1969 : baptême de l’Arpanet, premier réseau des réseaux, qui permet de relier entre eux une vingtaine de centres militaires, industriels ou universitaires. Réseau informatique de transmission de données construit entre 1959 et 1968 à l’initiative du Département américain de la défense par l’agence ARPA (Advanced research project agency) afin d’assurer la sécurité des relations entre les centres militaires dans toutes les hypothèses envisageables, notamment la destruction d’une partie du réseau, l’Arpanet est l’ancêtre d’Internet : ce dernier doit son essor, après 1982, à la gratuité de l’accès au réseau ainsi qu’à l’explosion de la micro-informatique.

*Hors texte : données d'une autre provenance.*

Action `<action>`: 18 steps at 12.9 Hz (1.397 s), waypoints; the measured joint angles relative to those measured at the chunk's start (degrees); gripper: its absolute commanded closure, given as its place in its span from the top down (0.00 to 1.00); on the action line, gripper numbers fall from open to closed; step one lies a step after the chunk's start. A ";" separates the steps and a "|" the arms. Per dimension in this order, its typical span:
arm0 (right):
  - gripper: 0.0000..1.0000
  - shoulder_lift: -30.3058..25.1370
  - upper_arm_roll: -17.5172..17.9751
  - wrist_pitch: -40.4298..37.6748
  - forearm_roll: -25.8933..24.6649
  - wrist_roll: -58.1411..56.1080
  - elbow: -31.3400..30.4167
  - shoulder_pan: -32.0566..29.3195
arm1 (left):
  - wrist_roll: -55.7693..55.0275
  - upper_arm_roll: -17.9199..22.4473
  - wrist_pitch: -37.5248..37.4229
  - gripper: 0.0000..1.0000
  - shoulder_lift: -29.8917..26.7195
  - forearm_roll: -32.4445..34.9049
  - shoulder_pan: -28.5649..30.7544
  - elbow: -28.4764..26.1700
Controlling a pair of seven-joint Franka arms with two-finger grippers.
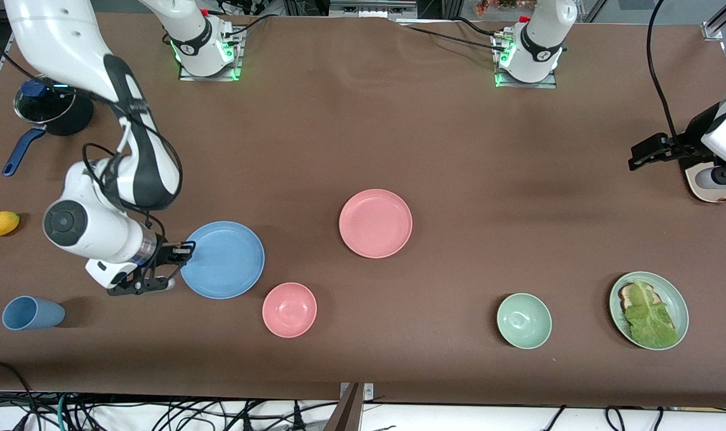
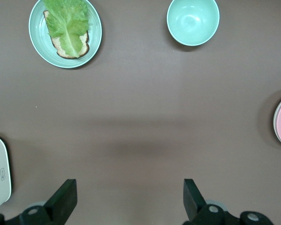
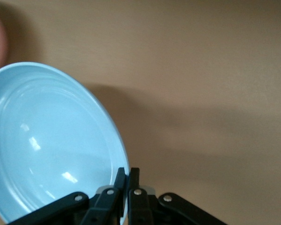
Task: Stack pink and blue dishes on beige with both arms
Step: 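Close the right gripper on the blue plate rim, then carry the blue plate with the right gripper onto the pink plate, then open the right gripper and release the blue plate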
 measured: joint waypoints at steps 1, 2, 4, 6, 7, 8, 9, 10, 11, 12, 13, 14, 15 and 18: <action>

2002 : Arpanet est l’intitulé du projet electro de Rudolf Klorzeiger, aka Dataphysix. Ce jeune homme-machine, basé à Détroit, a participé au mémorable premier album de Dopplereffekt, celui à la pochette noire avec la faucille et le marteau, qui, sur des beats synthétiques répétitifs, énonçait d’une voix robotique « I want to be a porno star » ou « We have to sterilize the population ». Avec Arpanet, Dataphysix quitte le domaine de la politique (quoique…) pour mieux perpétuer le message kraftwerkien, que le message est le médium, que l’art doit traiter de la technique, que la machine est poétique. Wireless Internet est donc un concept-album sur les nouvelles technologies, et plus particulièrement, sur l’i-mode, ce nouveau modèle de téléphonie portable constamment connectée au Net, que la plus importante société de télécommunication nippone, NTT DoCoMo, lance aujourd’hui sur le marché mondial.
Loin devant la musique d’ascenseur décorative ou la musique d’aéroport fonctionnelle, Wireless Internet propose une musique comme signe, signal, jingle, communication d’entreprise, surfant sur les fréquences communes, nappant la mappemonde de son réseau hertzien, connectant chacun au tout et tout à chacun. Elaboré comme le trip anime-scientifique de Lain et simple comme les trois notes de pianos jouées par Truffaut aux extra-terrestres dans Rencontre du troisième type. Entre totalitarisme technologique et télépathie prosaïque, Arpanet prophétise, d’une voix vocodérisée, l’inter-connection sans fil, la vie télécommandée, sur des gimmicks electro ultra stylisés, des boucles de Korg et de Moog, des bassline 80’s, des beats martiaux minimalistes.
Cependant, comme dans Dopplereffekt, l’outrance caricaturale de cette apologie de la technologie, et quelques signes de latente ironie (la voix du vocoder qui déraille légèrement…) laissent supposer que Dataphysix, ici, présente une future réalité possible mais en donnant à chacun le pouvoir ou l’envie de la comprendre, de la prévoir, de la transformer. Plus qu’une apologie aveugle de la modernité, ce disque est une oeuvre musicale de science-fiction, une science-fiction pas si lointaine, un outil d’interrogation et de réflexion sur un futur à construire.